Well..I'm not interested in fuel economy for this car, nor will I operate it in the winter, so I am definately going to run 10w30 not 5w30.
I will lose a small amount of hp, but 5w30 is too thin for performance usage. The only reason for running 5w oil is to boost fuel economy or hp or if you live in the arctic. I will stick with synthetic, because synthetic is a better lubricant due to the long chain molecules and purity of the base product. I will either use Lucas, or Amsoil or Mobil. I am not an amsoil religion person, but if you look at the comparisons, no lubricant supplier will claim superiority to Amsoil. |
I saw the question raised in the first post but didn't see an answer to it yet (or atleast I overlooked it)...... Since the engine is coming from the factory with synthetic already in it, does that mean they are seating the pistons right off the assembly line? Just curious if I need to take out the synthetic for the break-in period and then re-aply the synthethic after 1000 miles.
Thanks in advance. |
I will do my own oil changes and service. Just going to be summer driver and will most likely use a synthetic oil. After break in. As for synthetic vs conventional they both get dirty so spend more every 3000 or spend less every 3000. I have used conventional on my Nova (420 hp 400 lb-ft) for the past 10 years and had no problems. Let your driving conditions and wallet decide. My 2 cents.

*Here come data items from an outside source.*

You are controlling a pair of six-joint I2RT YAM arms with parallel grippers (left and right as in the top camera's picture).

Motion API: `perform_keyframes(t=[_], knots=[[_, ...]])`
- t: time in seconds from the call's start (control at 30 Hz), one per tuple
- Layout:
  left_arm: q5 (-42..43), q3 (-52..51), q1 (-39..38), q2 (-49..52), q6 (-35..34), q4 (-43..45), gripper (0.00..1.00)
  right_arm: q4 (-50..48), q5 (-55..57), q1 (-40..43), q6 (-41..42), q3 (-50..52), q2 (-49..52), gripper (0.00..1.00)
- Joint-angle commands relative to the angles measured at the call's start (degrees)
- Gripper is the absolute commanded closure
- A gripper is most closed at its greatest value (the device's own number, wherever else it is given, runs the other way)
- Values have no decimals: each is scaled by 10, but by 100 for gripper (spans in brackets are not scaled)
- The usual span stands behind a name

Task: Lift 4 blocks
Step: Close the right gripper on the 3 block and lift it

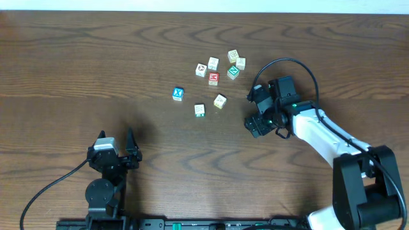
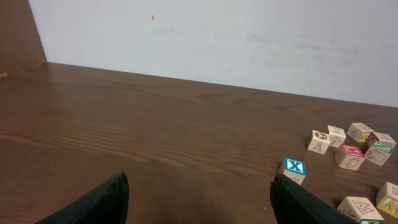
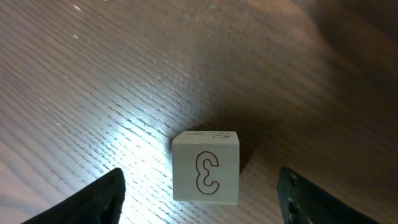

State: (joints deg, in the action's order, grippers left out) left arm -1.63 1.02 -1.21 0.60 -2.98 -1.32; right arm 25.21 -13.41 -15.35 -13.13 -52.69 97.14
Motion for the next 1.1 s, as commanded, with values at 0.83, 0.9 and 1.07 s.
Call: perform_keyframes(t=[0.83, 0.9, 1.07], knots=[[-7, -8, 3, -3, -1, -27, 27, 3, 49, -28, 28, -9, 14, 48], [-7, -8, 3, -3, -1, -27, 27, 1, 50, -28, 28, -9, 18, 48], [-7, -8, 3, -3, -1, -27, 27, -10, 82, -28, 50, -9, 28, 48]])
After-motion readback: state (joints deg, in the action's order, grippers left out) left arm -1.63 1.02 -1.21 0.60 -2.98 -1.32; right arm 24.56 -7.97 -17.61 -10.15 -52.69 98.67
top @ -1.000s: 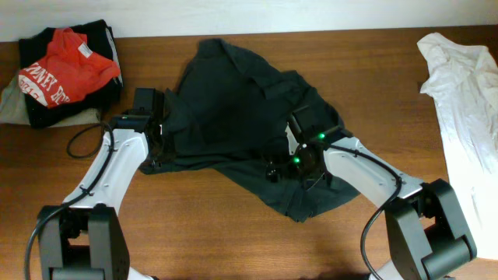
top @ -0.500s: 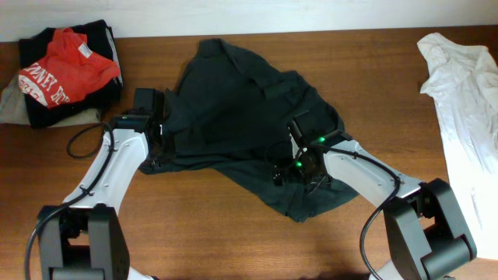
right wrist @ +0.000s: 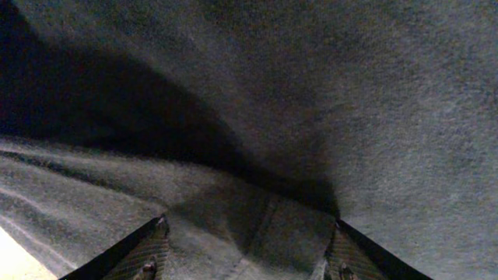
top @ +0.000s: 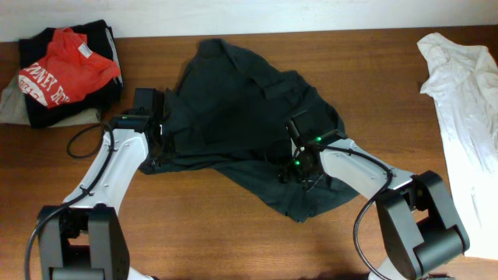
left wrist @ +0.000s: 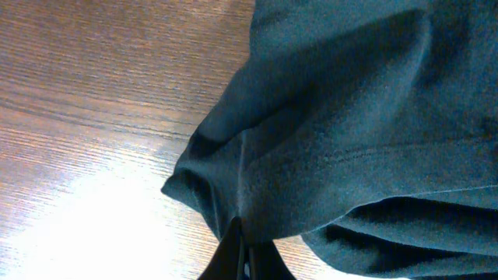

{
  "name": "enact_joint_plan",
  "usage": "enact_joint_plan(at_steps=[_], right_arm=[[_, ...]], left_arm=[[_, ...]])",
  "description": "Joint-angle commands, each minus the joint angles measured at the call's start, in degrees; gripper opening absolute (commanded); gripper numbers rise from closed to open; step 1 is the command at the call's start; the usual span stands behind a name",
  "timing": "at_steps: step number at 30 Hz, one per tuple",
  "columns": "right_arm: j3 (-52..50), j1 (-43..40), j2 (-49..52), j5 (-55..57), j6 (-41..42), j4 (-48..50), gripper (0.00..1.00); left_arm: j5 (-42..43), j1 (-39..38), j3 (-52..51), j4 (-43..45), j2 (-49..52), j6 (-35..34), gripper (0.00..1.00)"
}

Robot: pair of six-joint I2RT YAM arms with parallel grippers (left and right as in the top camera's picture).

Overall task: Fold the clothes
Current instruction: 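Grasp the shirt's right side with the right gripper, then lift the shirt with both grippers and stretch it apart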

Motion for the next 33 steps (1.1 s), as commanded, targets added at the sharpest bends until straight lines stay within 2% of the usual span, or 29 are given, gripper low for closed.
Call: enact_joint_plan(at_steps=[1, 6, 12, 16, 18, 20, 22, 23, 26, 29, 33], right_arm=[[-0.4, -2.5, 0.3, 0.6, 0.5, -0.1, 0.68], [-0.4, -3.7, 0.3, 0.2, 0.5, -0.5, 0.57], [-1.2, -3.7, 0.5, -1.2, 0.5, -0.1, 0.49], [-1.2, -3.7, 0.5, -1.3, 0.8, 0.2, 0.35], [-1.2, -3.7, 0.5, -1.2, 0.8, 0.2, 0.32], [-1.2, -3.7, 0.5, -1.2, 0.8, 0.4, 0.15], [-1.2, -3.7, 0.5, -1.2, 0.8, 0.6, 0.11], [-1.2, -3.7, 0.5, -1.2, 0.8, 0.6, 0.04], [-0.8, -3.8, 0.0, -1.0, 0.8, 0.2, 0.04], [2.4, -4.9, -4.0, -1.0, 0.9, -4.7, 0.04], [7.8, -6.7, -12.9, -1.0, 0.9, -11.4, 0.04]], left_arm=[[0.4, 0.4, 1.1, 0.1, -1.5, -0.7, 0.01], [0.4, 0.4, 1.1, 0.1, -1.5, -0.7, 0.01], [0.4, 0.4, 1.1, 0.1, -1.5, -0.7, 0.01], [0.4, 0.4, 1.1, 0.1, -1.5, -0.7, 0.01], [0.4, 0.4, 1.1, 0.1, -1.5, -0.7, 0.01], [0.4, 0.4, 1.1, 0.1, -1.5, -0.7, 0.01], [0.4, 0.4, 1.1, 0.1, -1.5, -0.7, 0.01], [0.4, 0.4, 1.1, 0.1, -1.5, -0.7, 0.01], [0.4, 0.4, 1.1, 0.1, -1.5, -0.7, 0.00], [0.4, 0.4, 2.4, -1.7, -3.0, -0.7, 0.01], [0.4, 0.4, 6.3, -4.6, -11.3, -0.7, 0.01]])
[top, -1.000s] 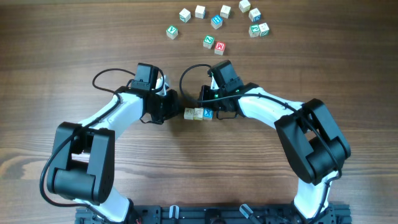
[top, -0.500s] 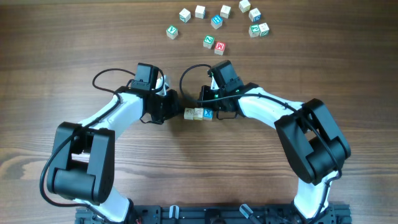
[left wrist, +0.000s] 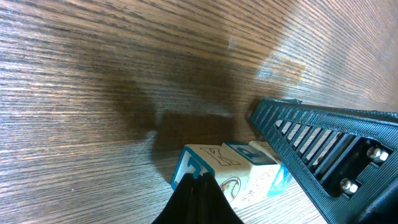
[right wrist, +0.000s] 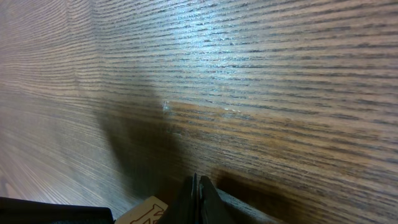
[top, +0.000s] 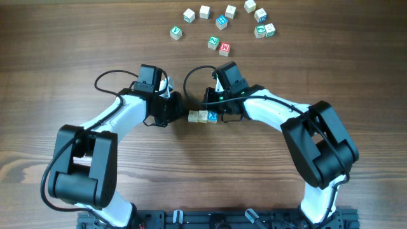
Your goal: Form a horizontal line
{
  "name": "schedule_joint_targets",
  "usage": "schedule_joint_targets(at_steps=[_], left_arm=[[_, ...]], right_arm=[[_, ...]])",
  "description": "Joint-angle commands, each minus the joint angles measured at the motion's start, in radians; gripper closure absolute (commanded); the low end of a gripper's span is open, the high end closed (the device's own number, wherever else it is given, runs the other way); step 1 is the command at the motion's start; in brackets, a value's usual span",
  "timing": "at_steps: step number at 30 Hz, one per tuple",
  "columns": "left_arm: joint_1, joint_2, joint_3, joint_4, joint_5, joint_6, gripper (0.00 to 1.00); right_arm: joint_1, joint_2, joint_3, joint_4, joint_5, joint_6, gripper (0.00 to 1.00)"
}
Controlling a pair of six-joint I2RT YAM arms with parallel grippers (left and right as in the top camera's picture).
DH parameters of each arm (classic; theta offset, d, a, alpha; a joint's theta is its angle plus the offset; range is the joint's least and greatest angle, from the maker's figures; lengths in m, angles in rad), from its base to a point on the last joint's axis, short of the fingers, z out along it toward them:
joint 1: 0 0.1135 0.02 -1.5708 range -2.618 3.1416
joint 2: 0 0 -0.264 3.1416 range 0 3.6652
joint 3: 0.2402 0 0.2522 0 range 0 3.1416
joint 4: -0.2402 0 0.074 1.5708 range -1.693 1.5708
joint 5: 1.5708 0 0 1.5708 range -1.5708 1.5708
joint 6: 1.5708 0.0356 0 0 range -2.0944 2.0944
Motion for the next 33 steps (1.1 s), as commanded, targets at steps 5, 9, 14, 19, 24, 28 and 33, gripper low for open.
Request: schedule_joint_targets(at_steps=[5,9,14,19,24,28,33], left_arm=[[-0.002,0.008,-0.013,0.003,0.004,-0.006,0.96],[-0.002,0.008,-0.013,0.004,0.004,-0.006,0.96],[-0.002,0.008,-0.013,0.003,0.004,-0.006,0.96],[-0.002,0.008,-0.013,0.003,0.004,-0.006,0.96],[-0.002,0.008,-0.013,0.003,0.004,-0.006,0.96],[-0.002,0.008,-0.013,0.003,0.005,-0.006,0.96],[-0.002,0.008,-0.013,0.003,0.005,-0.006,0.96]], right_arm=[[-0.003,-0.005,0.01,0.006,-0.019,0.013,0.96],[-0.003,-0.005,0.01,0.006,-0.019,0.013,0.96],[-0.003,-0.005,0.01,0.041,-0.007,0.01,0.96],[-0.034,-0.005,0.01,0.057,-0.001,0.01,0.96],[-0.095,-0.02,0.01,0.025,-0.031,0.01,0.96],[-0.119,-0.044,0.01,-0.004,-0.031,0.01,0.96],[-0.121,-0.049,0.01,-0.028,-0.031,-0.005,0.96]])
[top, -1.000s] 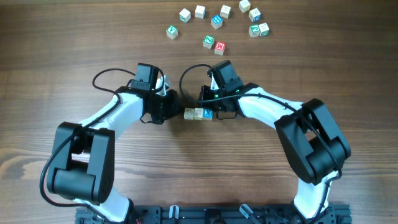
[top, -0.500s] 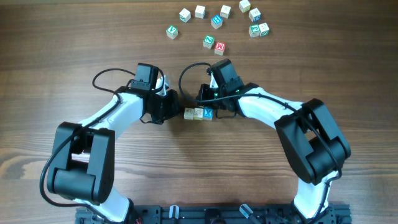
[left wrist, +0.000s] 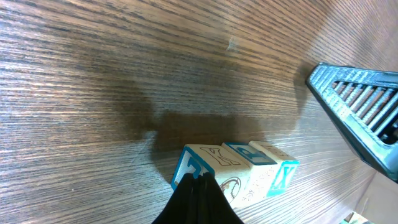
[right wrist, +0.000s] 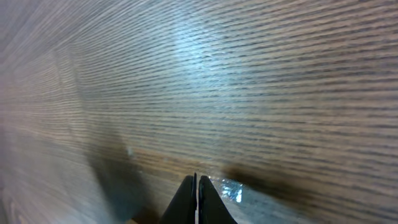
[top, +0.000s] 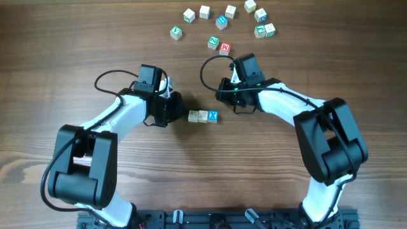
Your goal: Form a horizontal line
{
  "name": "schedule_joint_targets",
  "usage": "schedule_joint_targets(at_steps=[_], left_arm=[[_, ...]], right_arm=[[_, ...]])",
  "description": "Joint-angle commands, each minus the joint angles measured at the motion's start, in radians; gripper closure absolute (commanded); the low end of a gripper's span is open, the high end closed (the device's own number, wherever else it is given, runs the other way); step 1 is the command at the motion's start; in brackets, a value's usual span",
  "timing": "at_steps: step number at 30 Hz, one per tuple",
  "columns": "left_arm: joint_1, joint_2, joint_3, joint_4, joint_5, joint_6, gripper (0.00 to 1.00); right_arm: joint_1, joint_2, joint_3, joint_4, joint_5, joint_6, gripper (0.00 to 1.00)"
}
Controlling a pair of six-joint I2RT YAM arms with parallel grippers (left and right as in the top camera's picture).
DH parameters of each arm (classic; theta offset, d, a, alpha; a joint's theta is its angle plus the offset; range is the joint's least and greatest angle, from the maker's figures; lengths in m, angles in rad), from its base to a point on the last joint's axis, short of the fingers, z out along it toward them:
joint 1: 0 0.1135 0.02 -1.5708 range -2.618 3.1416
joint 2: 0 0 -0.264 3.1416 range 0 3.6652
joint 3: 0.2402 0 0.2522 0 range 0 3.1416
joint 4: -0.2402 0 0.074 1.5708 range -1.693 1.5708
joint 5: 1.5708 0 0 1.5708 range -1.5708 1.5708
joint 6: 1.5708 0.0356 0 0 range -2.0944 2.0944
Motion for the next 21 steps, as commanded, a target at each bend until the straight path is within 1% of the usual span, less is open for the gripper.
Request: schedule_joint_targets(at_steps=[1,12,21], left_arm=[[-0.002,0.008,-0.013,0.003,0.005,-0.006,0.96],[-0.002,-0.032,-0.01,0.003,0.004,-0.006,0.96],[-0.002,-0.085,-0.01,-0.005,-0.045,-0.005,0.96]], right_arm=[[0.002,-0.033,0.01,-0.02,-0.019,-0.018,0.96],[0.002,-0.033,0.01,-0.041,-0.007,-0.023,0.96],[0.002,-0.033,0.01,-0.077,0.037,-0.024,0.96]])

Filter Wix all the way or (NAPA Gold) same same. |
What do ya'll think of that Mobil 1 "Extended Performance" Synthetic. It's supposed to be good for 15,000 miles. That seems like an awful long time to go between oil changes, but that's what they claim! I've been using it in my Silverado for some time now with good results, but the "change oil" idiot light still comes on at about 4-5000 miles. I don't usually let it go any longer than that. Sure would be nice to go 15,000 miles, but I don't want to take the chance. At $6-7 a quart, it is comparable to the AMSOIL and RP, but just wondering if there is any truth to the 15K claim. Any thoughts?
|
Quote:
I couldn't do it. It won't remove tiny metal particles that build up in the oil pan. Corvette Forum has several informative threads on this topic, regarding the LS3. People that waited more than 5000 miles, found excessive amounts of metal particles in the pan. Use a magnetic drain plug too. The later LS3's come with them from the factory. |
Quote:
Quote:
For sure, anyone looking to keep their warranty valid is well advised to do exactly what the manual says and document it as much as possible. Quote:
|
Good info to know, thank you. I thought it measured the viscosity of your oil somehow. Guess I was wrong. Thanks for the tip. But, still it doesn't quite make sense because if remember correctly, if I reset the light without changing the oil, the oil light comes back on after a few start ups. Weird! I'll have to verify that next time my light comes on.
|
15k between oil changes seem way to long. The oil lubricating properties may not break down, but the oil would be filled with metal by then and cause a lot more wear. I used Mobil 1 and Red Line in the past with a truck I used for heavy towing (14K +) and went well over 100k before selling for a new one and never had any engine failures. If you go say 6k between oil changes then at least change your filter every 3k with a high quality filter.
|
Quote:
Quote:
now as for the 10w30 vs 5w30..... damn, im glad im on this site as far as "thicker" oils vs "thinner" oils (which isnt really true, because thicker doesnt always mean higher viscosity, just as thinner doesnt always mean lower viscosity. thinner/thicker has to be taken in account with viscosity, flow rate, and shear strength): take 5w-30 vs 10w-30 some people think 5+30=35 10+30=40 DONT EVER DO THIS. this is stupid math. the first number is the flow characteristic in like 32f the 10w means that it flows better at 32f/0c. so if you live in a colder climate, a 5w oil would be better for start up conditions. as for the other number, that is for the operating temp flow characteristic. however, the differences are minimal and are so close in ambient flow rates that its a toss-up. Quote:
Quote:
Quote:
http://www.camaro5.com/forums/showth...=oil+viscosity |
oh....and....
Quote:
|
I agree that mileage is no longer a factor, but oil synthetic or not still get dirty and the filter should be changed for extended life oil. Even when the wear is minimal I would rather have a filter change as insurance other wise why have a filter at all. Please correct me if I'm wrong.:)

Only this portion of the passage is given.